34 謎の鉄球
壁を削っている鉄球はひとしきり岩を砕くと転がる勢いが徐々に弱くなりとうとう止まってしまった。棘のある鉄球の形をしていたそれは形を変えて何やら小動物のような形に姿を変えた。
こっちにお尻を向けている謎のモンスターは手のひらサイズで背中には金属光沢のする棘がお尻に向けて生えている。少し見える横顔は少し長い鼻が伸びており小さな目と耳が付いている。鼻の周りと背中の棘は銀メッキをかけたような色をしているが、お腹側から目の周りにかけて白色の被毛が生えている。目は真っ黒の小さな瞳をしている。
モンスターの名前はオアヘッジホッグ、つまりハリネズミなのかな。たしかにこれは可愛い、愛らしい顔立ちにまるっとしたお尻をふりふりしながら一生懸命に堀った石を食べている。にしても無防備な子だなあ。
少し近づこうと踏み出したその時だった、石ころを踏んでしまい音を立ててしまった。その音に反応したのか、オアヘッジホッグはこっちを向いてびっくりしたのか丸まってしまった。臆病な性格のモンスターのようだった。

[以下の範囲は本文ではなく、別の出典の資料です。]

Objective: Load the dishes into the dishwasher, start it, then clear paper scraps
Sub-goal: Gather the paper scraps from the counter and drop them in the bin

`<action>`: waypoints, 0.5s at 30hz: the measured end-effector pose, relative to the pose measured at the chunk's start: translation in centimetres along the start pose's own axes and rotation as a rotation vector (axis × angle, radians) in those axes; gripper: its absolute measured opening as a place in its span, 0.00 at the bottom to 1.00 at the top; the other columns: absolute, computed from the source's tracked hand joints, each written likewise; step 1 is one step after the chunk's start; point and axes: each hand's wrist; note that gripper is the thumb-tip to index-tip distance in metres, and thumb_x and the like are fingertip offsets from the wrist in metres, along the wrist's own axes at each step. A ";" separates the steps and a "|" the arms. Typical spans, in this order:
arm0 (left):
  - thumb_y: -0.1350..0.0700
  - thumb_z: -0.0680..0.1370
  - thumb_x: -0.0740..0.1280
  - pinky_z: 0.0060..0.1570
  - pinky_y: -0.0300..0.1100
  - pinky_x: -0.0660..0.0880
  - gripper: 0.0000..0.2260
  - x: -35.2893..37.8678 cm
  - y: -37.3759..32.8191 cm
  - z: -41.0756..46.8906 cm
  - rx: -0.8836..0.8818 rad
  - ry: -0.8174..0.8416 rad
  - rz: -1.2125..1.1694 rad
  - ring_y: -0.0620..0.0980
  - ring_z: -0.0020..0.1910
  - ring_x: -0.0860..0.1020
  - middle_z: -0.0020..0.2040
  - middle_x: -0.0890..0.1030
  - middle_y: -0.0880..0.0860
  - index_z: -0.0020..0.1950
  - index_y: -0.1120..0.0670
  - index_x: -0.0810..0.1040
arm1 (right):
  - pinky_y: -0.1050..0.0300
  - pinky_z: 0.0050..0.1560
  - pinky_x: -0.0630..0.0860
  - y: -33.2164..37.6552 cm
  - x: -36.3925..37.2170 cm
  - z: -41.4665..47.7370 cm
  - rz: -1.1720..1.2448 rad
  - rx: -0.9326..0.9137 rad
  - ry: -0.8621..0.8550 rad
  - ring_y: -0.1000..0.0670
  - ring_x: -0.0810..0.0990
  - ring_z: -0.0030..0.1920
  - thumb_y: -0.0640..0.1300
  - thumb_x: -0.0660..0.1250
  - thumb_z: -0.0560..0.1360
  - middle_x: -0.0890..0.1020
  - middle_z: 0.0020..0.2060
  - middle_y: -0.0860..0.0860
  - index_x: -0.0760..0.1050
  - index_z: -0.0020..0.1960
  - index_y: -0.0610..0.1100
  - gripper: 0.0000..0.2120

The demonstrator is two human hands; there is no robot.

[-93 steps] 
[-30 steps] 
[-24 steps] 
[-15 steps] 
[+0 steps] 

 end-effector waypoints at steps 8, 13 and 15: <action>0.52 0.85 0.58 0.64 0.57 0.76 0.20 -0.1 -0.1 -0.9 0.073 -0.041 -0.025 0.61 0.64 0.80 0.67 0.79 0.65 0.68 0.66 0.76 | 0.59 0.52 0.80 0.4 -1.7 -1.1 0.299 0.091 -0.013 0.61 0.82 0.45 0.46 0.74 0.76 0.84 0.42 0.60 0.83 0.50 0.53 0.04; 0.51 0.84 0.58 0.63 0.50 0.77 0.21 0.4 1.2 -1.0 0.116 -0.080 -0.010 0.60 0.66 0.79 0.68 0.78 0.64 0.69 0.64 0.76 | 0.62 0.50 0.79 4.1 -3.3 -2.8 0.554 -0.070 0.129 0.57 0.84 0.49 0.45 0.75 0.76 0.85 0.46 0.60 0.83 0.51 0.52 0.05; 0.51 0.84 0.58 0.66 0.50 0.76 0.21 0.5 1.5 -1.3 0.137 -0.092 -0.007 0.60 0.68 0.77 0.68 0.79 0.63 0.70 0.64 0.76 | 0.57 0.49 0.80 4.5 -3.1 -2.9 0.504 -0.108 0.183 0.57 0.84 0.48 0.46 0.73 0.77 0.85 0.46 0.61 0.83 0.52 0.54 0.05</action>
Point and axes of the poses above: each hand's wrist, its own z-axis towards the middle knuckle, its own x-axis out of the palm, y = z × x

なんかごめんね、脅かせちゃって。にしても丸まるとほんとただの鉄球みたいだね。
動く様子もないのでこちらから近づいてみる。丸くなった背中に生えた棘を横から触ってみるとやはりとても硬くできており刺さったら大変そうだ。つんつんと魔導書で突いてみるも反応はなく動く気はないようだ。どこまで硬いのか気になってしまい好奇心から全力で殴ってみるも弾かれるだけだった。
「レイ、ちょっと全力で攻撃してみて!」
鼓舞をレイにかけると、遠吠えと風邪纏いを発動し全力で殴りかかるもやはりダメだったみたいだった。体力ゲージは一切減ってないみたいだ。レイでダメならもう今打つ手はない。諦めて一旦ルリさんに話にいこう。
オアヘッジホッグのことはそのままにして来た道を帰ることにした。
元の場所に近づくに連れてカンッカンッと硬いものがリズミよくぶつかり合う音がしてきた。音の主はやはりルリさんのようで、体格に合わない大きなピッケルを振り回していた。
「ルリさん!、ルリさん!」
「はい~、どうされました~?」
「モンスターに会いましたよー、でもなにもできなくて。」
「あ~、アカリさんは攻撃魔法は覚えてないんでしたっけ?オアヘッジホッグは物理攻撃には強いんですが、魔法に弱いんですよ~。」
ふむふむ、魔法かあ。って今の私じゃどうしようもなくないか?
「えっとー、つまりどうすればいいのでしょうか?」
「ん~、魔法がない場合は気づかれる前にお腹を攻撃するしかないですね~。というか倒したいんですか~?てっきりテイムしたいと相談されるのかと思ってました~。」
あっ、確かに別に倒さなくてもいいんだ。何をむきになってるのやら、最近出会ったら即戦闘が多かったから脳がバトルモードになってた。んー、いかんいかん。
「その顔は忘れてた感じですね~。はい、これあげます~。これでテイムしてきてください~。」
この人は何でもお見通しのようだ、見た目に反して恐ろしい子。そして渡されたものは何やら石ころのようだが。
【鉄鉱石:鉄の原料になる。精錬する必要がある。】
なるほど、これが鉄の材料なのか。これをオアヘッジホッグの好物なのかな、そう言えばさっき掘って食べてた石ころもこんな感じのものだったような。
「これ渡せばいいんですか?」
「ええ、そのはずよ~。丸まったら近くに置いて少し待つと食べてくれるって話だよ~。」
「わかりました!やってみます。」
「いってらっしゃ~い。」
ルリさんに勧められるがままに私は急ぎ足でさっきの場所へ戻る。まださっきの子が居ればいいのだけれど。